## Data segment
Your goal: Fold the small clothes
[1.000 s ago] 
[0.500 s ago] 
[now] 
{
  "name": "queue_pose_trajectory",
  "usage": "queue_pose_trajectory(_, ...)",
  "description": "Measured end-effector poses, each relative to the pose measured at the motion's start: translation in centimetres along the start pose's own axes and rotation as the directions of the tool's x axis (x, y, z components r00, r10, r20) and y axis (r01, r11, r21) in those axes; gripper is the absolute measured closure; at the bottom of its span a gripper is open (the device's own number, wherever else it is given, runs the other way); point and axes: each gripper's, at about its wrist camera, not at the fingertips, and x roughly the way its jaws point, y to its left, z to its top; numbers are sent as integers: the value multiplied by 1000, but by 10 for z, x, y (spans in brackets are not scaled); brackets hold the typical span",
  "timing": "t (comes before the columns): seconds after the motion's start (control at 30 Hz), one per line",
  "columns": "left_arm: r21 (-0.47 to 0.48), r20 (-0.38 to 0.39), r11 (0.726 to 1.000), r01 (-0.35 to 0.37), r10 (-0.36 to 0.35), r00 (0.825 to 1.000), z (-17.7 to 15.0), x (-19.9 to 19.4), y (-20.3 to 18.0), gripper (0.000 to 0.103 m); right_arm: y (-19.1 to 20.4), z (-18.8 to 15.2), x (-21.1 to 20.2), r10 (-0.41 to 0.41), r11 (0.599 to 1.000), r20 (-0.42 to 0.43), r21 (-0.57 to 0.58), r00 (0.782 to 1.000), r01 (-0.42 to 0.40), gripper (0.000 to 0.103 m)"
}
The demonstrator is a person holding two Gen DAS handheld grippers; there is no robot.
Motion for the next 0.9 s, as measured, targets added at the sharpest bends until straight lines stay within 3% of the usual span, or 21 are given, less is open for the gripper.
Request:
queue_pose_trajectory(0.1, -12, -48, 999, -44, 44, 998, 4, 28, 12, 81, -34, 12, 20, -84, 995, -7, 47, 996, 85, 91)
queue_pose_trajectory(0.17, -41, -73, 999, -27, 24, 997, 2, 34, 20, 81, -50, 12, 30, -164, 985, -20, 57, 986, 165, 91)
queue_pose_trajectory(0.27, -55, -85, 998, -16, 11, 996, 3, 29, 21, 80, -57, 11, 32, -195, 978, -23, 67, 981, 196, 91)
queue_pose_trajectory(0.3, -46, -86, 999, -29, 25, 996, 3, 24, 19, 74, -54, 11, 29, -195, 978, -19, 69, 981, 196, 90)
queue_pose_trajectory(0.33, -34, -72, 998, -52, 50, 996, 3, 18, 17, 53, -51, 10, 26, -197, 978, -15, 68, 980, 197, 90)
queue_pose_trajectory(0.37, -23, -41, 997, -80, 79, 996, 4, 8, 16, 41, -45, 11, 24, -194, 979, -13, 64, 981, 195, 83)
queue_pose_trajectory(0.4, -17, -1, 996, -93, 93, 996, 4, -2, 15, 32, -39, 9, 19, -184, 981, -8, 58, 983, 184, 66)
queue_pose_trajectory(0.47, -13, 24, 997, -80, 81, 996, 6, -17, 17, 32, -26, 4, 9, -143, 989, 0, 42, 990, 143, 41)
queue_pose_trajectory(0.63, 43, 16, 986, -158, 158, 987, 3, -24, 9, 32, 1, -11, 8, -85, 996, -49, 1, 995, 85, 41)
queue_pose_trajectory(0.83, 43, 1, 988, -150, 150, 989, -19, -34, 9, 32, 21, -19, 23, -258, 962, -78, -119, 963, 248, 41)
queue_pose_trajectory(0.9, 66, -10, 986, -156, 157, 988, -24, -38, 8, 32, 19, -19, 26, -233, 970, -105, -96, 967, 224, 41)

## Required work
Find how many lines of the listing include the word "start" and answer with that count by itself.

## Solved exercise
2